- 1Department of Respiratory Medicine, Taizhou University Affiliated Wenling Hospital, Taizhou University, Taizhou, China
- 2Department of Cardiac Surgery, Lanzhou University Second Hospital, Lanzhou University, Lanzhou, China
- 3Department of Basic Medicine, School of Medicine, Taizhou University, Taizhou, China
Drug delivery systems (DDSs) have recently gained widespread attention for improving drug loading and delivery efficiency in treating many cancers. Elastin-like polypeptides (ELPs) are synthetic peptides derived from a precursor of elastin (tropoelastin), reserving similar structural and physicochemical properties. ELPs have gained a variety of applications in tissue engineering and cancer therapy due to their excellent biocompatibility, complete degradability, temperature-responsive property, controllable sequence and length, and precisely tuned structure and function. ELPs-based drug delivery systems can improve the pharmacokinetics and biodistribution of therapeutic reagents, leading to enhanced antitumor efficacy. In this review, we summarize the recent application of ELPs in cancer treatment, focusing on the delivery of functional peptides, therapeutic proteins, small molecule drugs, and photosensitizers.
1 Introduction
Recent cancer statistics indicate about 19.3 million new cancer cases and 10.0 million deaths caused by cancer worldwide in 2020 (Ferlay et al., 2021). The rising incidence and mortality of cancers promote the urge to develop effective cancer treatments. Surgery, radiotherapy, chemotherapy, targeted therapy, and immunotherapy are common strategies against cancers (Mun et al., 2018). Despite the good outcome of surgery and radiotherapy in treating primary tumors, their applications were greatly limited in treating nonmetastatic tumors (Otake and Goto 2019). Clinical anticancer drugs for chemotherapy, targeted therapy, and immunotherapy have significantly improved the prognosis and survival of cancer patients (Tibau et al., 2018). However, some disadvantages of anticancer drugs, such as poor solubility, inadequate endocytosis, unwanted distribution, and severe side effects, lead to compromised clinical outcomes in some cancers.
Drug delivery systems (DDSs) have shown great potential in improving cancer treatment efficacy through high drug loading capacity, increased cell internalization and tumor distribution, and prolonged circulation time (Dang and Guan 2020; Yang, Wang, and Guan 2022). Many materials, including polymers, lipids, proteins, nucleic acids, and inorganic materials, have been used to construct various delivery platforms to improve the tumor suppression effect (Cheng et al., 2021; Hossen et al., 2019; Patra et al., 2018). Among various DDSs, naturally derived materials-based DDSs attract more and more attention due to their good biocompatibility, excellent biodegradability, and low immunogenicity (Huang and Fu 2010).
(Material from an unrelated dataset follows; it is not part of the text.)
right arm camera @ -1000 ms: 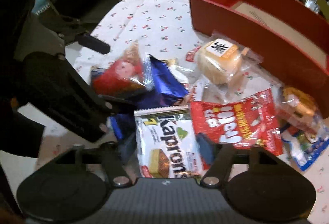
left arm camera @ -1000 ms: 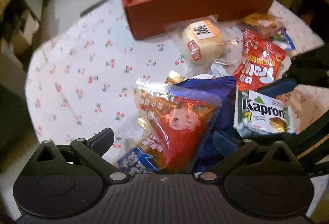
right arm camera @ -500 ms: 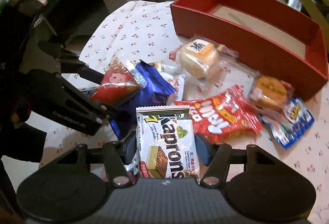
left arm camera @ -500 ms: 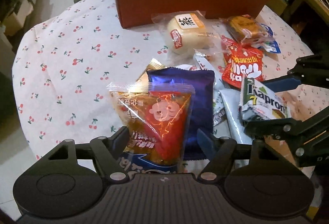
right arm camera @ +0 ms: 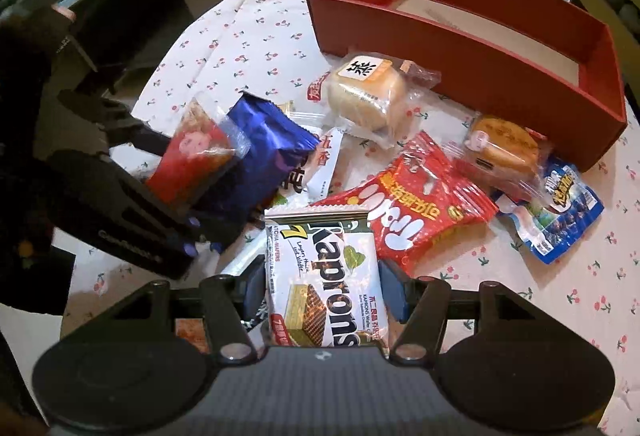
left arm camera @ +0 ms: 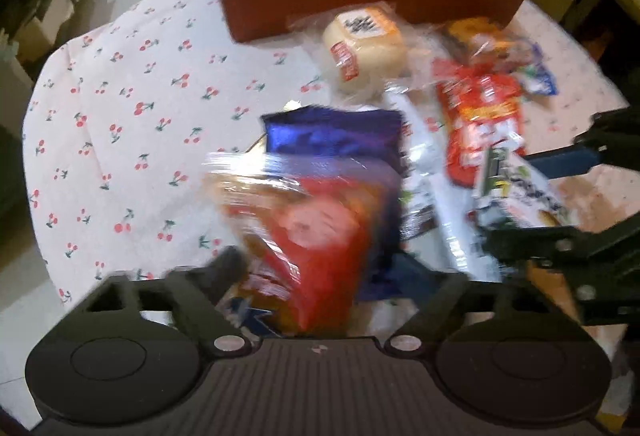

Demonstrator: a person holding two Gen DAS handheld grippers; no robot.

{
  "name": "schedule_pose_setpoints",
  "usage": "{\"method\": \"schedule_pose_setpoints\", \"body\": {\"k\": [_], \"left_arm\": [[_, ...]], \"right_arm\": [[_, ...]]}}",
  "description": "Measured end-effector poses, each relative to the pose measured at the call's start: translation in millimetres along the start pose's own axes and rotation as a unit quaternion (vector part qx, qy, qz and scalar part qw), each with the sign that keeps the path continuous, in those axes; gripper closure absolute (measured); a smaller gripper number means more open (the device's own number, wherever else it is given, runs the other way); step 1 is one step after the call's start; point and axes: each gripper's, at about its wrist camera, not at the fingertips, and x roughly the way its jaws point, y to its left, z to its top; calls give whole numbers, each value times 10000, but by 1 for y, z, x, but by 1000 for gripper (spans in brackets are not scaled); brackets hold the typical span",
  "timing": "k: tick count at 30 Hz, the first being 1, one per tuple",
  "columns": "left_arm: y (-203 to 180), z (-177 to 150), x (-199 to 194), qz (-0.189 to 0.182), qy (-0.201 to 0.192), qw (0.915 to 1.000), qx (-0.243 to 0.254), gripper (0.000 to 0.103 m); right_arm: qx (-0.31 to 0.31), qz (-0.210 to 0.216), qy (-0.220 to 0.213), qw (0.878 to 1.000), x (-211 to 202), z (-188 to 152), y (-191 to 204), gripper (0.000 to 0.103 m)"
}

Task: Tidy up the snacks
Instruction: 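Lift the triangular bag with the left tool while the right tool carries the Kaprons pack toward the box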

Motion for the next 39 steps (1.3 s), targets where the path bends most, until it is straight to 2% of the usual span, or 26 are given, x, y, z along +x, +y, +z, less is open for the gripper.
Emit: {"method": "schedule_pose_setpoints", "body": {"k": [2, 6, 8, 21, 25, 27, 28, 31, 32, 35, 36, 38, 39], "left_arm": [[-2, 0, -5, -56, -20, 9999, -119, 36], [-9, -6, -8, -22, -18, 9999, -121, 41], [-10, -9, -12, -4, -47, 9999, -148, 48], [-8, -23, -36, -205, -302, 9970, -683, 57], [-16, -27, -29, -128, -228, 9984, -504, 44], [-15, -27, -22, -44, -133, 9990, -420, 29], [-15, -27, -19, -6, -89, 9992, -390, 17], [-12, -28, -9, 6, 61, 9993, -359, 15], [-12, -28, -6, 12, 76, 9994, -348, 9], [-13, -27, 0, 36, 47, 9995, -309, 1], [-15, -26, 2, 66, 35, 9995, -309, 1], [-20, -24, 3, 272, -28, 9995, -186, 8], [-21, -24, 1, 263, -50, 9995, -168, 11]], "right_arm": [[41, 1, -102, 9999, -6, -1, -1, 31], [101, -44, -212, 9997, -15, -5, 1, 31], [140, -71, -243, 9996, -19, -7, 1, 31], [507, -28, -547, 9972, -46, -23, -2, 31], [477, 9, -554, 9973, -47, -24, 1, 31], [473, 35, -545, 9974, -47, -25, 1, 31], [474, 45, -539, 9974, -47, -26, 0, 31], [488, 73, -522, 9974, -47, -27, -2, 31], [491, 83, -515, 9974, -46, -27, -3, 31], [486, 101, -478, 9976, -44, -26, -3, 31], [473, 100, -466, 9977, -43, -26, -3, 31], [446, 92, -456, 9979, -41, -26, -2, 31], [436, 91, -465, 9979, -41, -26, -2, 31]]}}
Elastin, which is widely distributed in mammalian tissues including lung, bladder, blood vessel, skin, and cartilage, helps maintain the elasticity of tissues (Mithieux and Weiss 2005). Elastin-like polypeptides (ELPs), a series of synthetic polymers according to elastin’s amino acid sequence, have shown promising potential in drug delivery for tissue engineering and cancer therapy (Milligan et al., 2022; Shi et al., 2022). This review summarizes the physicochemical properties and the recent applications of ELPs as delivery platforms for cancer treatments.
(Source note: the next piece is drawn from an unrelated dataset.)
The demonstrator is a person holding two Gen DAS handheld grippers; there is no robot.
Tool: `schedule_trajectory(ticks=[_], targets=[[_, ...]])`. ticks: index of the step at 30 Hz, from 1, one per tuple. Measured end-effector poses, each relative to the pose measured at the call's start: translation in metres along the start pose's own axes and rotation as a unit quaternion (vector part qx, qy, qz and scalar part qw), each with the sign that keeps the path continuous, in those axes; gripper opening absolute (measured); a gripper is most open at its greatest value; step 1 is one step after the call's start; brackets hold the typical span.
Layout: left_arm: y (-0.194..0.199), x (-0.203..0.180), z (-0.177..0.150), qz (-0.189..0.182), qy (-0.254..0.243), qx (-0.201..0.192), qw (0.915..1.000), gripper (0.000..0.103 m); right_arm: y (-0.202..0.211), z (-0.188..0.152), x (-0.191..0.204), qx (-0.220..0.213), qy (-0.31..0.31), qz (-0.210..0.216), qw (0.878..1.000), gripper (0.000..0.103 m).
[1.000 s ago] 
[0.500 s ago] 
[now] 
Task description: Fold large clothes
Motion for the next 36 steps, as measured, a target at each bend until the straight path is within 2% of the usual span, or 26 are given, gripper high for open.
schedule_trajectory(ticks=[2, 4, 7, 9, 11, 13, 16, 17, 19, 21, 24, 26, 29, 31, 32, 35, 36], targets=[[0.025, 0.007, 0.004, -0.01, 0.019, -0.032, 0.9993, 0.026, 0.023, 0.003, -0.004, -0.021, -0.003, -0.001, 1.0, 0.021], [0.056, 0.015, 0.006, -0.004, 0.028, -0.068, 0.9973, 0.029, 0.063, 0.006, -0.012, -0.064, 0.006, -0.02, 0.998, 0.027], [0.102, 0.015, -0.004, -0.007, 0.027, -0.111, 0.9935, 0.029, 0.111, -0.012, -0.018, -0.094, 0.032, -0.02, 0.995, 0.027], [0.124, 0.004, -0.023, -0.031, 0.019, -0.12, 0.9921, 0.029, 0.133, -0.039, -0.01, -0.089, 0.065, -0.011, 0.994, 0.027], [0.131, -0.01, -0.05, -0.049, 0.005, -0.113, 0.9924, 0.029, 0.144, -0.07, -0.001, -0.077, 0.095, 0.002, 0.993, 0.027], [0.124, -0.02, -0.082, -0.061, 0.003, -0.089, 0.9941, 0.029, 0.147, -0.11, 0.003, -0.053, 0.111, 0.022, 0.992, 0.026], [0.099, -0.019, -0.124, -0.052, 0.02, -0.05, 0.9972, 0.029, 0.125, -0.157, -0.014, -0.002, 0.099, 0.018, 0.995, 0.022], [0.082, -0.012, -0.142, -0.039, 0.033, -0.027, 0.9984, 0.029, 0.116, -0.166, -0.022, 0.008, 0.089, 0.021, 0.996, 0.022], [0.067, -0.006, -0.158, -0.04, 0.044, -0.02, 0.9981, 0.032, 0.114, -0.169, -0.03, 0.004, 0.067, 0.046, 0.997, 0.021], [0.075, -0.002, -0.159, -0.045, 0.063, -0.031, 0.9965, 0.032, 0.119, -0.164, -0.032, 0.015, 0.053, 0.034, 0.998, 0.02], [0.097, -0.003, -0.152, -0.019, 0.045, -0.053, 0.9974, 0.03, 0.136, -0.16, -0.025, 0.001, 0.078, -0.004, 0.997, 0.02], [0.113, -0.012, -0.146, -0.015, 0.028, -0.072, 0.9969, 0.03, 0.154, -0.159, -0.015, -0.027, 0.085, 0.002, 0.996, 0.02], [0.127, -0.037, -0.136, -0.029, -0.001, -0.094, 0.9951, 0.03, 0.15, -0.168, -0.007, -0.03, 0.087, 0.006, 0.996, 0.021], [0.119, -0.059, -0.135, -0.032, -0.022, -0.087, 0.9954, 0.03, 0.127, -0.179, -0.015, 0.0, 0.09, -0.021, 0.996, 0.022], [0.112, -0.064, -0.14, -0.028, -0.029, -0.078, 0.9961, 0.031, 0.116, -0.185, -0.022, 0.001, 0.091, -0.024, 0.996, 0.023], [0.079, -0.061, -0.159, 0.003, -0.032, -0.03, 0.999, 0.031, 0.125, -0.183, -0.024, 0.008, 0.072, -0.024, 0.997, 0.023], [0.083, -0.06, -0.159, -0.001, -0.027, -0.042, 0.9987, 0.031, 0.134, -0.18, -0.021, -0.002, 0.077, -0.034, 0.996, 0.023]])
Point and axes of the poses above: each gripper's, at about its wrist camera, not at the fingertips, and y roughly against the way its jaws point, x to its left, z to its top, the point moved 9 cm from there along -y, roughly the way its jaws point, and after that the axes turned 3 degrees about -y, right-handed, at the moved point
2 Structural and physicochemical properties of ELPs
ELPs, derived from tropoelastin (a precursor of elastin), are synthetic pentapeptide repeats composed of (VPGXG)n, while X can be any amino acid except for Pro (Figure 1A). (Megeed, Cappello, and Ghandehari 2002). Due to their naturally derived materials, ELPs have excellent biocompatibility, prolonged circulation, and good elasticity in vivo, which make them ideal materials for biomedical application (Suhar et al., 2020). Moreover, precisely adjusting amino acids in the guest residue (X) and repeat numbers (n) make ELPs fine-tuned biomaterials with thermal sensitivity and satisfying mechanical properties for tissue engineering and drug delivery (Ciofani et al., 2014; Gagner, Kim, and Chaikof 2014). In addition, ELPs have a unique temperature-responsive phase-transition property: ELPs undergo from the soluble phase at a lower temperature to ELPs aggregates when the temperature is above the phase transition temperature (Tt), and ELPs aggregates can resolubilize in aqueous solution when the temperature is lower than the Tt (Figure 1B) (Smits et al., 2015). The inverse transition cycling (ITC) property of ELPs has been used to rapidly purify ELPs-fused recombinant proteins with satisfied purity (Floss et al., 2010; Heidari-Japelaghi et al., 2019; Sweet et al., 2021).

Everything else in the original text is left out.